V1 does not use function overloading for diagnostics. Every Compiler.* diagnostic function takes one Compiler.Diagnostic payload. Expected-type shorthand keeps the common message-only case concise:

Compiler.err(.{
  .message = "element type must be concrete",
})

Use the same payload shape when a comptime API has better source metadata:

Compiler.err(.{
  .code = "catalyst.type.not_concrete",
  .message = "element type must be concrete",
  .primary = T.source(),
  .notes = .{
    .{
      .message = "required by Sequence(T)",
      .source = Scope.caller().source(),
    },
  },
})

Compiler.Diagnostic has this V1 shape:

message
Required human-readable text.
primary
Optional primary source span.
secondary
Optional ordered secondary span list with labels.
notes
Optional ordered note list.
hints
Optional ordered hint list.
code
Optional stable diagnostic identifier.
details
Optional deterministic machine-readable payload for tooling and snapshots.

If primary is omitted, the compiler uses the current comptime call site or the best available source span for the evaluated construct. Notes may point at helper implementations, attribute targets, or the caller site when that improves the explanation.

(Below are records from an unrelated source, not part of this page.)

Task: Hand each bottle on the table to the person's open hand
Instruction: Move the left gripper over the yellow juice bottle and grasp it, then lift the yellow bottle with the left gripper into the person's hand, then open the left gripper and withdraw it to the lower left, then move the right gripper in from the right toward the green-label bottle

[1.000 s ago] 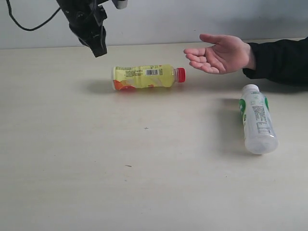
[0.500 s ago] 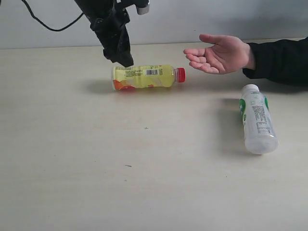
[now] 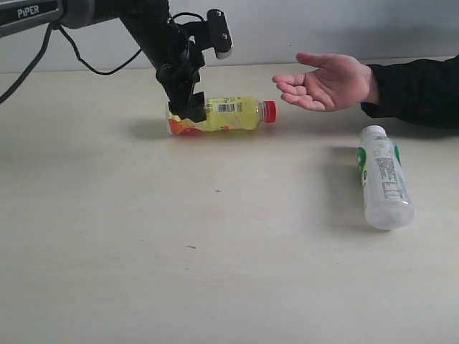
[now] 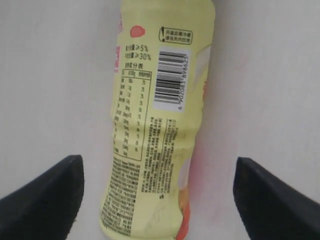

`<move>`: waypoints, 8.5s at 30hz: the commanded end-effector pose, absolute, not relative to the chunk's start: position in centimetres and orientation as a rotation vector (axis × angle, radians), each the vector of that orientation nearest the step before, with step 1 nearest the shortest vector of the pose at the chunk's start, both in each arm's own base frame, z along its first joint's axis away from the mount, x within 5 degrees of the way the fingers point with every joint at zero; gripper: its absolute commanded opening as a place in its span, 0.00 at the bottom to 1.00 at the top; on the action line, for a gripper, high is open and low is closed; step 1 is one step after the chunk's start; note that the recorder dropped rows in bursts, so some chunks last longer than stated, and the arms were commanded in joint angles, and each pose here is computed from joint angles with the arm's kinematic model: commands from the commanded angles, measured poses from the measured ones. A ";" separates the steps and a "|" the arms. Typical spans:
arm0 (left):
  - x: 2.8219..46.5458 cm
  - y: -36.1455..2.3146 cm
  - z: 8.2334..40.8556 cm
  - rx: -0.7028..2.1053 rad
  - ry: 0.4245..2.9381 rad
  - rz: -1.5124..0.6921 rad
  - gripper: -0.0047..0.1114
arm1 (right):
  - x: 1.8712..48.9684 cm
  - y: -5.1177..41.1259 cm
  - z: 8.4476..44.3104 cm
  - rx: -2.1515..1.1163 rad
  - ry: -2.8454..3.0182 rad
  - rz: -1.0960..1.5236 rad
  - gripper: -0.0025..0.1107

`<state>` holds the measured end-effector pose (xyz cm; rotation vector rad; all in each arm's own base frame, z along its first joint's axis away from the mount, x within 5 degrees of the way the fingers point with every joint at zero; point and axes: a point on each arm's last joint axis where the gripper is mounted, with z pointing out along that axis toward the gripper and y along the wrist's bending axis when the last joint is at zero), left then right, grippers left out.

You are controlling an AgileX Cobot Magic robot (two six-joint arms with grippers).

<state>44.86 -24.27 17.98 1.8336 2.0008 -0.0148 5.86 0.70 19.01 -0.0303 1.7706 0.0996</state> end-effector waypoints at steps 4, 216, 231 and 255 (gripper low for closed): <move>46.2 -23.9 15.8 1.822 1.971 0.095 0.72 | 5.9 0.7 18.9 -0.028 1.770 0.102 0.02; 10.4 -10.0 20.1 0.509 1.961 -0.590 0.04 | 6.7 -0.3 23.8 0.403 1.398 0.420 0.02; 10.4 -10.0 20.1 0.509 1.961 -0.590 0.04 | 17.3 1.8 30.4 0.061 2.323 0.256 0.02; 10.4 -10.0 20.1 0.509 1.961 -0.590 0.04 | 24.1 2.1 26.5 0.029 2.695 0.264 0.16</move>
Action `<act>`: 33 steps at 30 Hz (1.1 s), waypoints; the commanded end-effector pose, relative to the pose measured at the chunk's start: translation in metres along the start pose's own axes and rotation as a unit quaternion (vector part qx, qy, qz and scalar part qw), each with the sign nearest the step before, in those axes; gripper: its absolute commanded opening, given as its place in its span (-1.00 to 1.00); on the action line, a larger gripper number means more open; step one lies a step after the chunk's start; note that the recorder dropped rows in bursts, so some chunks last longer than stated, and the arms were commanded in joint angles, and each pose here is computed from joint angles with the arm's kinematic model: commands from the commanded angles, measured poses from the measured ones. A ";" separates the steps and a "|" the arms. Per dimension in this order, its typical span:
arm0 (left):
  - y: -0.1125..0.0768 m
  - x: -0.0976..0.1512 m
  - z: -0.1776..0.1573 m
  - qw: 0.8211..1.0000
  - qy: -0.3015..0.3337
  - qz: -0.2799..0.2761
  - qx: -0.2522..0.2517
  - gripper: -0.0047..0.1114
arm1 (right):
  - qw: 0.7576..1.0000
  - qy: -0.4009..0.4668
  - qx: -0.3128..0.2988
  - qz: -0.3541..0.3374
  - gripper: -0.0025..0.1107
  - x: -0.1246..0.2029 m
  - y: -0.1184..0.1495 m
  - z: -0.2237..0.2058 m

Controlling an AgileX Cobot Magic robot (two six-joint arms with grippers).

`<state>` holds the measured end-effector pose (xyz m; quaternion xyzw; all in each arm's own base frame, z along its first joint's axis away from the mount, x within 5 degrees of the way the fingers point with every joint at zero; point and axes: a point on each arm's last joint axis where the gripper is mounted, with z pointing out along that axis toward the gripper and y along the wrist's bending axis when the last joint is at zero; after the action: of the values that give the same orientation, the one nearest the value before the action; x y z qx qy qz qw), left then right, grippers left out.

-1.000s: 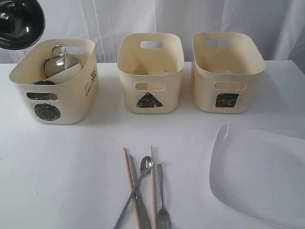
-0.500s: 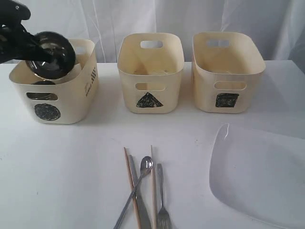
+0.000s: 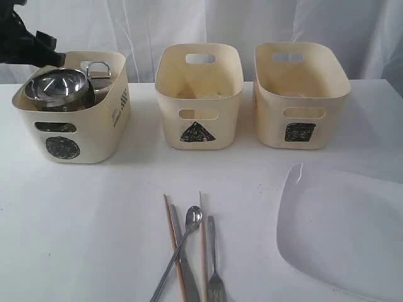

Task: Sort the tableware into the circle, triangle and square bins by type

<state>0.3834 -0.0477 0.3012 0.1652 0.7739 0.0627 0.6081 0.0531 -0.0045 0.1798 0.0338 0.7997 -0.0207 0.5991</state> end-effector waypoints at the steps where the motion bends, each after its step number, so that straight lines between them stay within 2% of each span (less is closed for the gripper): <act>1: 0.006 -0.025 -0.036 0.999 0.014 -0.029 0.018 0.14 | 1.000 -0.008 0.003 -0.003 -0.96 -0.001 0.000 0.000; 3: 0.006 -0.031 -0.053 0.998 0.038 -0.036 0.036 -0.12 | 1.000 -0.008 0.003 -0.003 -0.96 -0.001 0.000 0.000; 7: 0.002 -0.031 -0.081 0.990 0.110 -0.035 0.082 -0.85 | 1.000 -0.008 0.002 -0.001 -0.96 -0.001 0.000 0.000; 9: -0.003 -0.023 -0.093 0.979 0.165 -0.035 0.111 -0.91 | 1.000 -0.008 0.002 -0.001 -0.96 -0.001 0.000 0.000; 10: -0.008 -0.011 -0.101 0.965 0.219 -0.052 0.131 -0.92 | 1.000 -0.008 0.002 -0.001 -0.96 -0.001 0.000 0.000; 11: -0.011 -0.004 -0.104 0.958 0.244 -0.066 0.137 -0.92 | 1.000 -0.008 0.002 -0.001 -0.96 -0.001 0.000 0.000; 17: -0.024 0.036 -0.124 0.919 0.327 -0.189 0.115 -0.92 | 1.000 -0.008 0.002 -0.001 -0.96 -0.001 0.000 0.000; 19: -0.026 0.045 -0.136 0.917 0.327 -0.200 0.109 -0.92 | 1.000 -0.008 0.002 -0.001 -0.96 -0.001 0.000 0.000; 21: -0.025 0.047 -0.156 0.926 0.310 -0.192 0.103 -0.92 | 1.000 -0.008 0.002 -0.001 -0.96 -0.001 0.000 0.000; 22: -0.022 0.045 -0.170 0.935 0.289 -0.182 0.095 -0.92 | 1.000 -0.008 0.002 -0.001 -0.96 -0.001 0.000 0.000; 24: -0.013 0.034 -0.211 0.960 0.218 -0.160 0.070 -0.92 | 1.000 -0.008 0.002 -0.001 -0.96 -0.001 0.000 0.000; 25: -0.007 0.028 -0.244 0.977 0.161 -0.134 0.046 -0.92 | 1.000 -0.008 0.002 -0.001 -0.96 -0.001 0.000 0.000; 27: 0.000 0.027 -0.291 0.989 0.087 -0.118 0.006 -0.92 | 1.000 -0.008 0.002 -0.001 -0.96 -0.001 0.000 0.000; 30: 0.000 0.047 -0.345 0.988 0.024 -0.147 -0.036 -0.92 | 1.000 -0.008 0.002 -0.001 -0.96 -0.001 0.000 0.000; 33: -0.011 0.088 -0.368 0.983 0.069 -0.164 -0.041 -0.92 | 1.000 -0.008 0.002 -0.001 -0.96 -0.001 0.000 0.000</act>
<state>0.0291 0.0052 0.3364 0.0274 0.7981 0.0053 0.6019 0.0531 -0.0044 0.1798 0.0344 0.7996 -0.0199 0.5992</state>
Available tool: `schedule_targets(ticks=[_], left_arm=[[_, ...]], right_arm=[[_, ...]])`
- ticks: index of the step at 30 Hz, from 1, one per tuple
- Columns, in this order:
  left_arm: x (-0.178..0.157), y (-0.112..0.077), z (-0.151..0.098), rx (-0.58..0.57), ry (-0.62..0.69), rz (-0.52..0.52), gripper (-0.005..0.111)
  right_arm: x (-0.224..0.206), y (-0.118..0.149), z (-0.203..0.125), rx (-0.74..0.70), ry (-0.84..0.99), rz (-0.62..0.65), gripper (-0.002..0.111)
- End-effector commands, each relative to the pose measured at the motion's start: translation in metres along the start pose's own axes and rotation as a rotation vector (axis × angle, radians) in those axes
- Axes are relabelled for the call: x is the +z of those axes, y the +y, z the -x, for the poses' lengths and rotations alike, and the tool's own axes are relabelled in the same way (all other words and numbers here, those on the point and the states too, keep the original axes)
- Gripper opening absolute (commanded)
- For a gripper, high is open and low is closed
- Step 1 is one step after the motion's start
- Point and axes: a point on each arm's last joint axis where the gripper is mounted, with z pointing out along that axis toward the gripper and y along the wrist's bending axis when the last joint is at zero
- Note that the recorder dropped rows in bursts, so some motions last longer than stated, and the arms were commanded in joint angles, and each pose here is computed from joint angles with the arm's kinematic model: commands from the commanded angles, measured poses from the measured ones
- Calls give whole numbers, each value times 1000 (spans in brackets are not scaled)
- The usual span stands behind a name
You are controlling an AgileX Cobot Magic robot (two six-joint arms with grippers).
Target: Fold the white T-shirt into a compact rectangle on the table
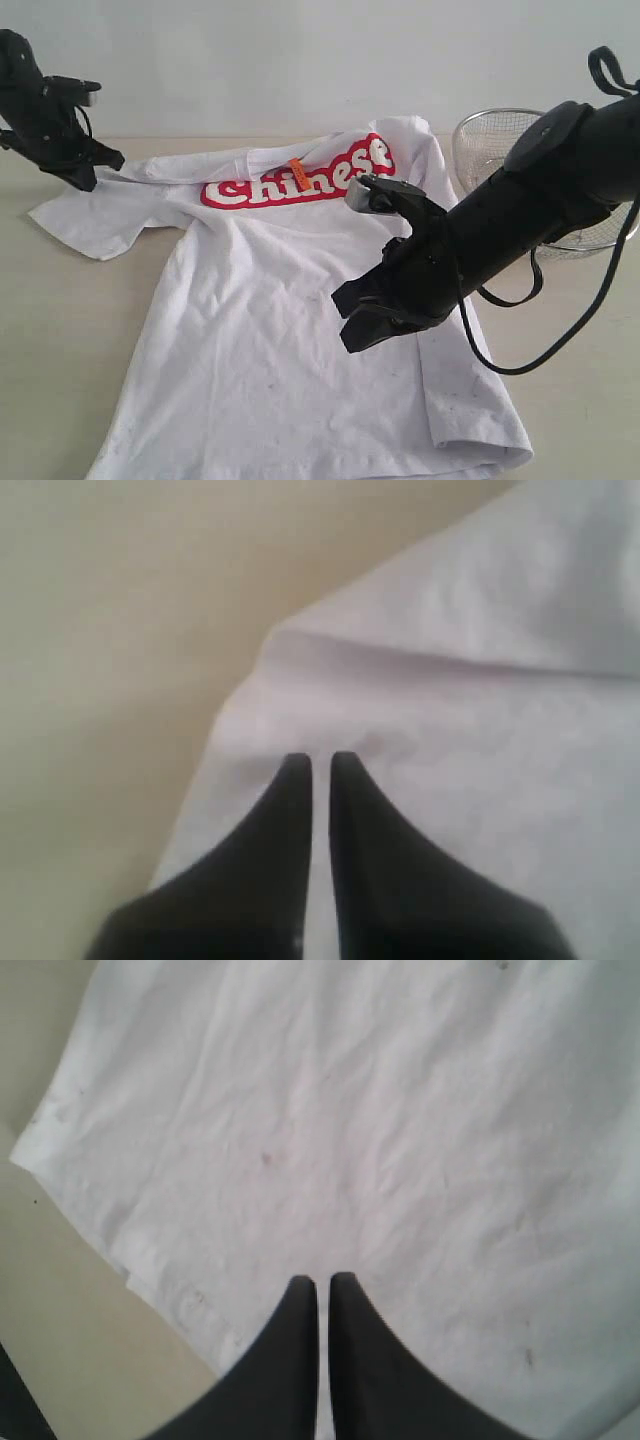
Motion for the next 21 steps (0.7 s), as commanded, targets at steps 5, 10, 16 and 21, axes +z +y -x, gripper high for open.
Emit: schedule_targets(ticks=[5,10,16,21], left_arm=[[-28,-49,9,13,59,-305,5],[-26,-70,10,78,97,-239,5],[-24,-81,11,105,118,-194,5],[-21,-80,8,102,136,-181,5]], right_arm=[[-1,1,1,-20,-3,4,0],[-1,0,2,-20,-8,-2,0],[-1,0,2,-20,-8,-2,0],[-1,0,2,-20,-8,-2,0]])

Structured payloads must be deterministic. They should not include unstable compiler-internal IDs, nondeterministic ordering, host paths unless already part of source metadata, or rendered strings that depend on terminal formatting.

Validation and Facts

Comptime diagnostics are separate from predicate facts:

  • Compiler.err rejects the current comptime evaluation.
  • Compiler.warn and Compiler.note report information but do not change type checking.
  • Type.Predicate carries reusable facts for sema.
  • Arbitrary comptime bool checks and diagnostics do not create facts.

This keeps custom validation powerful without making ad hoc comptime code part of the narrowing model.

Compiler phases should report errors through a diagnostic sink instead of printing directly. The driver decides how diagnostics are rendered.

Snapshot tests should treat structured diagnostic output and selected rendered stderr output as part of the public contract.

Lint Boundary

Lints are optional tooling findings, not V1 compiler diagnostics. A lint may be suggested as info, warn, or error by the lint catalog, but those suggested severities are lint policy, not compiler diagnostic severities. A lint severity of error means a future enabled lint profile may fail a build; it does not mean the core compiler rejects the source.

Documented conventions are guidance unless the relevant feature page gives them a semantic rule or a stable lint identity. When a V1 page calls a pattern lintable, Lint Catalog should own the lint ID and suggested policy.

V1 does not define lint configuration, lint suppression, lint-as-error profiles, autofix representation, generated-code policy, or LSP/editor reporting. Those belong to First-Class Linting and the deferred lint-engine design.

Diagnostics vs Runtime Errors

Compiler diagnostics and runtime error values are separate concepts.

Runtime errors should stay cheap and explicit in function signatures. Rich diagnostic reporting should flow through explicit values such as Diagnostics, often carried in destructured ordinary struct parameters in compiler-like tools.

Checked safety failures such as signed overflow and bounds-check failure are also separate from ordinary runtime error values. They trap in a deterministic panic-like way and do not change function signatures to return T!E.

Phase Ownership

Each phase owns the diagnostics for its responsibility:

lexer
Invalid tokens and lexical errors.
parser
Syntax errors.
sema
Name resolution and type errors.
IR verifier
Malformed lowered IR.
backend
Backend contract violations and emission errors.

Diagnostics should not be printed directly by individual phases.